• **Description of the task**: An identical copy of the listing below is all the answer should contain.

• **Exercise input**:
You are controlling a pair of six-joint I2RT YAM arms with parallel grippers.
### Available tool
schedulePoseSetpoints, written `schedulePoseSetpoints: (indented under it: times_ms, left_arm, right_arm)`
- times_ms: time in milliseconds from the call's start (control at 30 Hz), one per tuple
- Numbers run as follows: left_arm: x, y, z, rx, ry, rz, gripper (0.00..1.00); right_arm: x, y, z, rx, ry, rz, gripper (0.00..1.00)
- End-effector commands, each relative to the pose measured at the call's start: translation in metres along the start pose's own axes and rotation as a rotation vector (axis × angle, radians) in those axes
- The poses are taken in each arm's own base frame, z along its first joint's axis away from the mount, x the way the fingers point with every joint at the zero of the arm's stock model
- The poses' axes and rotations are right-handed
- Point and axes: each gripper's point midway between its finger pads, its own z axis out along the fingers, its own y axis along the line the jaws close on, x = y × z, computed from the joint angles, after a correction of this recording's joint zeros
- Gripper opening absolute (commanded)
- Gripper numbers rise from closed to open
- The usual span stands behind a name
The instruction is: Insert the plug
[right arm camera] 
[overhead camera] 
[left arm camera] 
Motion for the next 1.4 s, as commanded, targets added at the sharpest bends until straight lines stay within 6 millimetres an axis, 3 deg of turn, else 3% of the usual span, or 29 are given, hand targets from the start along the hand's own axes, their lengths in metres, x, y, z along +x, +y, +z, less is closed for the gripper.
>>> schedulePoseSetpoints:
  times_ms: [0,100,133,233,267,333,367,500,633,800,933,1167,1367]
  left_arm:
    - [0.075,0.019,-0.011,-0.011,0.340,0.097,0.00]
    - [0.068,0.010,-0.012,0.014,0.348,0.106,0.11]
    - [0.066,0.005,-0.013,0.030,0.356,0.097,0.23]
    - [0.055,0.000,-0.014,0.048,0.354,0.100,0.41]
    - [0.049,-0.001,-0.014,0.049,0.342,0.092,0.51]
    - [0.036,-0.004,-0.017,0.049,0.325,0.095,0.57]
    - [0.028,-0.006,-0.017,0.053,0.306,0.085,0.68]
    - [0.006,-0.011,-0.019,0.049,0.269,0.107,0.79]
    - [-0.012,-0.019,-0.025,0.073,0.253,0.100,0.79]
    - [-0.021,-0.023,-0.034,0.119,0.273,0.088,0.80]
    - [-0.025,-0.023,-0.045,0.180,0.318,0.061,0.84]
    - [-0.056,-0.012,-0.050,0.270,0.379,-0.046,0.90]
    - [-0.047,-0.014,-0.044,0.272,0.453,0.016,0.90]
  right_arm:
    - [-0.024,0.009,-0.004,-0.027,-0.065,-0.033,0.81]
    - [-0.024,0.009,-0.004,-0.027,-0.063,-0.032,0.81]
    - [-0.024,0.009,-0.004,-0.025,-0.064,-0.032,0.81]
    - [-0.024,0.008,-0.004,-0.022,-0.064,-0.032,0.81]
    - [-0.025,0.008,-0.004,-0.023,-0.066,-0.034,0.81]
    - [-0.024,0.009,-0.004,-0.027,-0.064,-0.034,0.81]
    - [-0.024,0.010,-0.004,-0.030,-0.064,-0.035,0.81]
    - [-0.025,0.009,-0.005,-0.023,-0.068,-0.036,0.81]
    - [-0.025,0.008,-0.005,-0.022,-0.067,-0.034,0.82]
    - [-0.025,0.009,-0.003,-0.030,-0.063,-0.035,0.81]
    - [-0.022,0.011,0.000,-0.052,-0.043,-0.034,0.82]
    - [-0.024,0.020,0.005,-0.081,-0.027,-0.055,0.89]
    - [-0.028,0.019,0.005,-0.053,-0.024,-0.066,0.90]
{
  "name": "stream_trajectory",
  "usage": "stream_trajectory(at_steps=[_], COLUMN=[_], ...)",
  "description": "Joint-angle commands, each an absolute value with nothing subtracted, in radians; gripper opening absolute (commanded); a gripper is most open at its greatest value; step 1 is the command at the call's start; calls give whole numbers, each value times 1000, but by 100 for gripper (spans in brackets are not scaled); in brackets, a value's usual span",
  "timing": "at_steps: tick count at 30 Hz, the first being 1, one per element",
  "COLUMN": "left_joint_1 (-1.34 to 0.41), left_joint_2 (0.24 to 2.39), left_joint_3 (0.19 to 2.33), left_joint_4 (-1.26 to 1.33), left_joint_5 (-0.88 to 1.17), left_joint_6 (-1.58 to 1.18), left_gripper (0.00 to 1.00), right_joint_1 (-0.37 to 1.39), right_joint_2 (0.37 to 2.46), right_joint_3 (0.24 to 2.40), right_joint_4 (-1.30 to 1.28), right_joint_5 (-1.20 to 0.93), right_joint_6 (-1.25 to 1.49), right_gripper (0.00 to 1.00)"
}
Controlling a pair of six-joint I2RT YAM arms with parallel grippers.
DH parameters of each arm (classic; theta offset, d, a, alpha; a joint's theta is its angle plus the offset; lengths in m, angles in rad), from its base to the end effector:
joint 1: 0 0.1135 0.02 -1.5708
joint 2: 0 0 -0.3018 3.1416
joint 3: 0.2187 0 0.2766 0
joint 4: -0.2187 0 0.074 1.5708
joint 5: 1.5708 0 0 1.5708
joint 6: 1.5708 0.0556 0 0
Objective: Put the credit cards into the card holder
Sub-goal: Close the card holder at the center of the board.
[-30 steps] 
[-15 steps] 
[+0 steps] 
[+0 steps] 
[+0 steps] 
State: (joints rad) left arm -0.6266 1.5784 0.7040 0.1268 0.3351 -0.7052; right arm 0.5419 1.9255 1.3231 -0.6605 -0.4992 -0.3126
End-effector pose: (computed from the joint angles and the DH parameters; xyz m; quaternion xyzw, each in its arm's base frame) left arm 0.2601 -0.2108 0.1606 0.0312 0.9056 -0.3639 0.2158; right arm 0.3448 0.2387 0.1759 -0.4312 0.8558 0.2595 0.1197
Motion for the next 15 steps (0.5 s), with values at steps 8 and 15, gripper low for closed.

• **Answer box**:
You are controlling a pair of six-joint I2RT YAM arms with parallel grippers.
### Available tool
schedulePoseSetpoints, written `schedulePoseSetpoints: (indented under it: times_ms, left_arm, right_arm)`
- times_ms: time in milliseconds from the call's start (control at 30 Hz), one per tuple
- Numbers run as follows: left_arm: x, y, z, rx, ry, rz, gripper (0.00..1.00); right_arm: x, y, z, rx, ry, rz, gripper (0.00..1.00)
- End-effector commands, each relative to the pose measured at the call's start: translation in metres along the start pose's own axes and rotation as a rotation vector (axis × angle, radians) in those axes
- The poses are taken in each arm's own base frame, z along its first joint's axis away from the mount, x the way the fingers point with every joint at the zero of the arm's stock model
- The poses' axes and rotations are right-handed
- Point and axes: each gripper's point midway between its finger pads, its own z axis out along the fingers, its own y axis along the line the jaws close on, x = y × z, computed from the joint angles, after a correction of this recording's joint zeros
- Gripper opening absolute (commanded)
- Gripper numbers rise from closed to open
- The usual span stands behind a name
The instruction is: Insert the plug
[right arm camera] 
[overhead camera] 
[left arm camera] 
Motion for the next 1.4 s, as commanded, targets added at the sharpest bends until straight lines stay within 6 millimetres an axis, 3 deg of turn, else 3% of the usual span, or 29 are given, hand targets from the start along the hand's own axes, their lengths in metres, x, y, z along +x, +y, +z, less is closed for the gripper.
>>> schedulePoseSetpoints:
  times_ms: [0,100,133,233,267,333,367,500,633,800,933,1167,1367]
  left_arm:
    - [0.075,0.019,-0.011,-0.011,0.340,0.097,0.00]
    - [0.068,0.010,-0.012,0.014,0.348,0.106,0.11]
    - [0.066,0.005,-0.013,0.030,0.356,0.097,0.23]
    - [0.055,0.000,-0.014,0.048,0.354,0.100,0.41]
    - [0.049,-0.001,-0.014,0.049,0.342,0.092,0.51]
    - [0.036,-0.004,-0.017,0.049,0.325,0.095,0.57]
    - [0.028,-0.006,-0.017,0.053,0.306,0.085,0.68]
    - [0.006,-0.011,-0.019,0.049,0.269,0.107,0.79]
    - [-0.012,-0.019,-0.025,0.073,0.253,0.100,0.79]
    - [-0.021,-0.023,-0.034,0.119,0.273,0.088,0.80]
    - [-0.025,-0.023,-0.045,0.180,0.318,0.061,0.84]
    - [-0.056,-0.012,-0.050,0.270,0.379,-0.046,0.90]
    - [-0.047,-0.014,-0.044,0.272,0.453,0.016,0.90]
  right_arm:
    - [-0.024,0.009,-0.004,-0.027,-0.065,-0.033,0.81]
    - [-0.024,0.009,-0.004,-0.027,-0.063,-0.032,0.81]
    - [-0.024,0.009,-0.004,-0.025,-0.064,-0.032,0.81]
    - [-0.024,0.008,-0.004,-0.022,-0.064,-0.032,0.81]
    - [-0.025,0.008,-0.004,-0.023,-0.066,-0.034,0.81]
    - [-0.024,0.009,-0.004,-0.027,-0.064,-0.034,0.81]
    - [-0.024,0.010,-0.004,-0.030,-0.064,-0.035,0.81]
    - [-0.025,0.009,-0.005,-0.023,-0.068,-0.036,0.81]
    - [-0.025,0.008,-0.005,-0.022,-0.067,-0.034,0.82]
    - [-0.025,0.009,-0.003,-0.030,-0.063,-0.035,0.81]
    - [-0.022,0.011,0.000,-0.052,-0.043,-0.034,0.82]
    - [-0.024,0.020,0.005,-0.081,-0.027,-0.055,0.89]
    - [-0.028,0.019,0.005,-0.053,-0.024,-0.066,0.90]
{
  "name": "stream_trajectory",
  "usage": "stream_trajectory(at_steps=[_], COLUMN=[_], ...)",
  "description": "Joint-angle commands, each an absolute value with nothing subtracted, in radians; gripper opening absolute (commanded); a gripper is most open at its greatest value; step 1 is the command at the call's start; calls give whole numbers, each value times 1000, but by 100 for gripper (spans in brackets are not scaled); in brackets, a value's usual span",
  "timing": "at_steps: tick count at 30 Hz, the first being 1, one per element",
  "COLUMN": "left_joint_1 (-1.34 to 0.41), left_joint_2 (0.24 to 2.39), left_joint_3 (0.19 to 2.33), left_joint_4 (-1.26 to 1.33), left_joint_5 (-0.88 to 1.17), left_joint_6 (-1.58 to 1.18), left_gripper (0.00 to 1.00), right_joint_1 (-0.37 to 1.39), right_joint_2 (0.37 to 2.46), right_joint_3 (0.24 to 2.40), right_joint_4 (-1.30 to 1.28), right_joint_5 (-1.20 to 0.93), right_joint_6 (-1.25 to 1.49), right_gripper (0.00 to 1.00)"
}
Controlling a pair of six-joint I2RT YAM arms with parallel grippers.
DH parameters of each arm (classic; theta offset, d, a, alpha; a joint's theta is its angle plus the offset; lengths in m, angles in rad), from its base to the end effector:
joint 1: 0 0.1135 0.02 -1.5708
joint 2: 0 0 -0.3018 3.1416
joint 3: 0.2187 0 0.2766 0
joint 4: -0.2187 0 0.074 1.5708
joint 5: 1.5708 0 0 1.5708
joint 6: 1.5708 0.0556 0 0
Objective: Put the credit cards into the card holder
Sub-goal: Close the card holder at the center of the board.
[-30 steps] 
[-15 steps] 
[+0 steps] 
[+0 steps] 
[+0 steps] 
State: (joints rad) left arm -0.6266 1.5784 0.7040 0.1268 0.3351 -0.7052; right arm 0.5419 1.9255 1.3231 -0.6605 -0.4992 -0.3126
End-effector pose: (computed from the joint angles and the DH parameters; xyz m; quaternion xyzw, each in its arm's base frame) left arm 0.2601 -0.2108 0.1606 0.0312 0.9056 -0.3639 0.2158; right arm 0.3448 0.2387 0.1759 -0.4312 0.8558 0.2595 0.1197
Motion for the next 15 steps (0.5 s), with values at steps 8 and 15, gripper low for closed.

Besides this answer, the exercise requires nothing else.